▶ Task to carry out
Each line holding the string "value" is to be copied from the data.

▶ Material provided
•••••

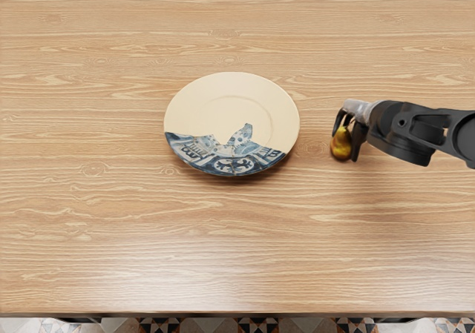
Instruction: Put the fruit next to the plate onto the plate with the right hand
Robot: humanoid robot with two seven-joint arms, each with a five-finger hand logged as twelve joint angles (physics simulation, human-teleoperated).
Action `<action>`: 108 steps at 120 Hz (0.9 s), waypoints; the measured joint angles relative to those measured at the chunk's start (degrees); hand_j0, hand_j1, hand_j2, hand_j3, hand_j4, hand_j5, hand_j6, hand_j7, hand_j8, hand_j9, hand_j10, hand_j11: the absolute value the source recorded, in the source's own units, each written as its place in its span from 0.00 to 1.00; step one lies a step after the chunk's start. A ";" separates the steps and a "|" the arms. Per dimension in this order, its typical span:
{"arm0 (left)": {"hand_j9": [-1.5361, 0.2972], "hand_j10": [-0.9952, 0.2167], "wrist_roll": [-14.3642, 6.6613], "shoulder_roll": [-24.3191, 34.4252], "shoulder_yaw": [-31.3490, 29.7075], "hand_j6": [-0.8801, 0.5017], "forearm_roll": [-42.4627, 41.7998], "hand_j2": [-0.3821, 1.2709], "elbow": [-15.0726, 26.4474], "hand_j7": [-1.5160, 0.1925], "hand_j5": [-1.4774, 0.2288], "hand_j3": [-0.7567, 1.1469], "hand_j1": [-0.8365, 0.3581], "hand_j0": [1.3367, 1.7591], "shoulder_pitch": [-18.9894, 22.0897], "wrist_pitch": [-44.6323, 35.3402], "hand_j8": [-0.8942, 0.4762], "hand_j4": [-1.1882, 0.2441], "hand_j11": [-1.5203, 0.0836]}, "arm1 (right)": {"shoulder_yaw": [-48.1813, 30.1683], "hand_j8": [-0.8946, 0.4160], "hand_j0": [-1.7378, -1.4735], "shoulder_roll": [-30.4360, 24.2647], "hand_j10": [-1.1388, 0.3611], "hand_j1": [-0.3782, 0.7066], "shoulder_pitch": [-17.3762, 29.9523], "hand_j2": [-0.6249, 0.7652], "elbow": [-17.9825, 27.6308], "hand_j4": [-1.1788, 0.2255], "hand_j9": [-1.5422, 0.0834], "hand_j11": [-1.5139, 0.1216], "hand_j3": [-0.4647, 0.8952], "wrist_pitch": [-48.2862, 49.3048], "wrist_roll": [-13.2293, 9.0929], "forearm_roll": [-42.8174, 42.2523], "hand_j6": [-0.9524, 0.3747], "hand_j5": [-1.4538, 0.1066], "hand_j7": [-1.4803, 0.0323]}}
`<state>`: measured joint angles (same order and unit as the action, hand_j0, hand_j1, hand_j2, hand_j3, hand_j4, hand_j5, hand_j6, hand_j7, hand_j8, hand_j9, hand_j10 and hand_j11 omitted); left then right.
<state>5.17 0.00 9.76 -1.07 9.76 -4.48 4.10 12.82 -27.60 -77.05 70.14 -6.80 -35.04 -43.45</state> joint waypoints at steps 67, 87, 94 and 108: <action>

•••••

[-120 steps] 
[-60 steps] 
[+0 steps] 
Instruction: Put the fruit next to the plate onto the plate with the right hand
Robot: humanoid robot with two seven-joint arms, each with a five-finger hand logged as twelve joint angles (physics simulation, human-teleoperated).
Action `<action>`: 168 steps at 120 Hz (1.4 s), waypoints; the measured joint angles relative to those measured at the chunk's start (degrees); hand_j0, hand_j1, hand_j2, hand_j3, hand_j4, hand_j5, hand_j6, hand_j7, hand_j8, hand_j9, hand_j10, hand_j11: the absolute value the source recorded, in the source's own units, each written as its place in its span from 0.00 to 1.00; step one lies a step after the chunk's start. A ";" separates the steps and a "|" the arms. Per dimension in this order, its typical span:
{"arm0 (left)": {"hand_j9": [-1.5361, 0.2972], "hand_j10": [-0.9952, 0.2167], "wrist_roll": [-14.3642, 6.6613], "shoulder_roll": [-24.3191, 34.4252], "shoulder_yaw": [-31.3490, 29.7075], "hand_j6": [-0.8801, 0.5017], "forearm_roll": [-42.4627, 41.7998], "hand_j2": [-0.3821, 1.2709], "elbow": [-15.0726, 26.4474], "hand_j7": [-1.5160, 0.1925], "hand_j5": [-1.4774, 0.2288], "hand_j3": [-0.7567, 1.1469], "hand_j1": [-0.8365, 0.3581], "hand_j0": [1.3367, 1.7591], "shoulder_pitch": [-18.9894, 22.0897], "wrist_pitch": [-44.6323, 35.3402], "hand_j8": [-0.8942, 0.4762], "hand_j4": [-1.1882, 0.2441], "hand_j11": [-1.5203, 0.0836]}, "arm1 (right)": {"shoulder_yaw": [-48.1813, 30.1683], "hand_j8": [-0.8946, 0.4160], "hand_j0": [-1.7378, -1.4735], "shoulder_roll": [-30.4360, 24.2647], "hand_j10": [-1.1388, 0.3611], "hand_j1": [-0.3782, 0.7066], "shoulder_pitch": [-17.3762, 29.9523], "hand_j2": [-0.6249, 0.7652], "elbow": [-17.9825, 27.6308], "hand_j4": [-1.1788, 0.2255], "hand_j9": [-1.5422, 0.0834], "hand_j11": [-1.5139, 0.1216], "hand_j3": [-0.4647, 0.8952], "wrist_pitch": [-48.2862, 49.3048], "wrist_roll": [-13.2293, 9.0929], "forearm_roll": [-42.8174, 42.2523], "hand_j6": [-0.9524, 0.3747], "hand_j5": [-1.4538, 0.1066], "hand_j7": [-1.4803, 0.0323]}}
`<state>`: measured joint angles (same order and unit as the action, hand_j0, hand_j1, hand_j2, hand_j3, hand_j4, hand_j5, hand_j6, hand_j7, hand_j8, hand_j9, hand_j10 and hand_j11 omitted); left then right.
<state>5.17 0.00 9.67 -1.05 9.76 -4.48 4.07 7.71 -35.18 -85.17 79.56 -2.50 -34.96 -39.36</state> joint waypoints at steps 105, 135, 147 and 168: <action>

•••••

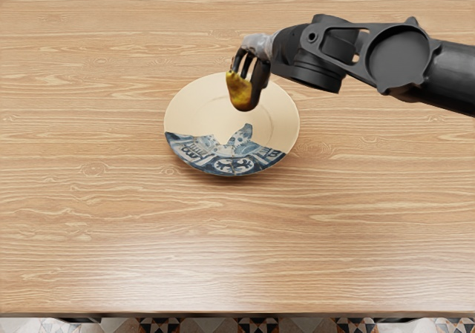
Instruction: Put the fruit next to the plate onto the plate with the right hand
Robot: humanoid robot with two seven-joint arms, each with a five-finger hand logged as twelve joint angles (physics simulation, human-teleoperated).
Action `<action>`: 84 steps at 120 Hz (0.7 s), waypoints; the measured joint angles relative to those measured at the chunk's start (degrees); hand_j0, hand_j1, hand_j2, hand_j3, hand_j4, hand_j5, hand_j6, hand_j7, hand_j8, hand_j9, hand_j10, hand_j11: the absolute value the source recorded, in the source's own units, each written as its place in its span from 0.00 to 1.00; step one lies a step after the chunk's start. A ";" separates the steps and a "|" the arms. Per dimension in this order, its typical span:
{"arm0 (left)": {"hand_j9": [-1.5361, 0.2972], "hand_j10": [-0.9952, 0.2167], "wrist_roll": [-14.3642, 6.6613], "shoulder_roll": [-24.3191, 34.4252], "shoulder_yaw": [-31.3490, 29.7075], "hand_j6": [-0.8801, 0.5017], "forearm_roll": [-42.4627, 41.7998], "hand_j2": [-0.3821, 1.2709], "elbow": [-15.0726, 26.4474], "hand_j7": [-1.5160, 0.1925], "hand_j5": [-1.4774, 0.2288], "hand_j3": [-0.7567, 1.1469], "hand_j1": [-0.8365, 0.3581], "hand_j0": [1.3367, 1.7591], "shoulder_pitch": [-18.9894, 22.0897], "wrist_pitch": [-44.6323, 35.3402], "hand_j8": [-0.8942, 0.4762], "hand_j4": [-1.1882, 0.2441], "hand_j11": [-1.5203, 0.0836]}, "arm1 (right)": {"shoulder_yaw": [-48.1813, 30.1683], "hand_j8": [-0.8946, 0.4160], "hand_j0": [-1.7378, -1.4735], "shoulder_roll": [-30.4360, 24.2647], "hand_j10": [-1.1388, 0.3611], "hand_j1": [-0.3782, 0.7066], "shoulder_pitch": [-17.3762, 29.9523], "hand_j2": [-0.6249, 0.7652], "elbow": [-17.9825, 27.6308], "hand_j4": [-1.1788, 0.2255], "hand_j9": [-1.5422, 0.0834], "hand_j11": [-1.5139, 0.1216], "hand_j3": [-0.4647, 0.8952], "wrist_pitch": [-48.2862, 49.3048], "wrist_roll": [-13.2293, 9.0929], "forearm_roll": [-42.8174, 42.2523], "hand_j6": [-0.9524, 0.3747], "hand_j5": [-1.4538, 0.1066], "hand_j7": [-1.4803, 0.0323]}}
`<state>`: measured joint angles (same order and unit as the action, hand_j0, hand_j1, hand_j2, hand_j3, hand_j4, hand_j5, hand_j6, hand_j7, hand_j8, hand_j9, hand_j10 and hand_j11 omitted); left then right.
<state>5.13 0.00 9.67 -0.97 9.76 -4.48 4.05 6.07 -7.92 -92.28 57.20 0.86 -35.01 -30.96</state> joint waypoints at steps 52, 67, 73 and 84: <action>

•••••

▶ Written response
Action `<action>`: 108 steps at 120 Hz (0.9 s), waypoints; the measured joint angles relative to those measured at the chunk's start (degrees); hand_j0, hand_j1, hand_j2, hand_j3, hand_j4, hand_j5, hand_j6, hand_j7, hand_j8, hand_j9, hand_j10, hand_j11: the absolute value the source recorded, in the source's own units, each written as its place in its span from 0.00 to 1.00; step one lies a step after the chunk's start. A ";" separates the steps and a "|" the arms. Per dimension in this order, its typical span:
Action `<action>`: 168 steps at 120 Hz (1.4 s), waypoints; the measured joint angles relative to those measured at the chunk's start (degrees); hand_j0, hand_j1, hand_j2, hand_j3, hand_j4, hand_j5, hand_j6, hand_j7, hand_j8, hand_j9, hand_j10, hand_j11: the absolute value the source recorded, in the source's own units, each written as its place in its span from 0.00 to 1.00; step one lies a step after the chunk's start. A ";" separates the steps and a "|" the arms. Per dimension in this order, its typical span:
Action `<action>`: 84 steps at 120 Hz (0.7 s), waypoints; the measured joint angles relative to those measured at the chunk's start (degrees); hand_j0, hand_j1, hand_j2, hand_j3, hand_j4, hand_j5, hand_j6, hand_j7, hand_j8, hand_j9, hand_j10, hand_j11: the absolute value the source recorded, in the source's own units, each written as its place in its span from 0.00 to 1.00; step one lies a step after the chunk's start. A ";" separates the steps and a "|" the arms. Per dimension in this order, its typical span:

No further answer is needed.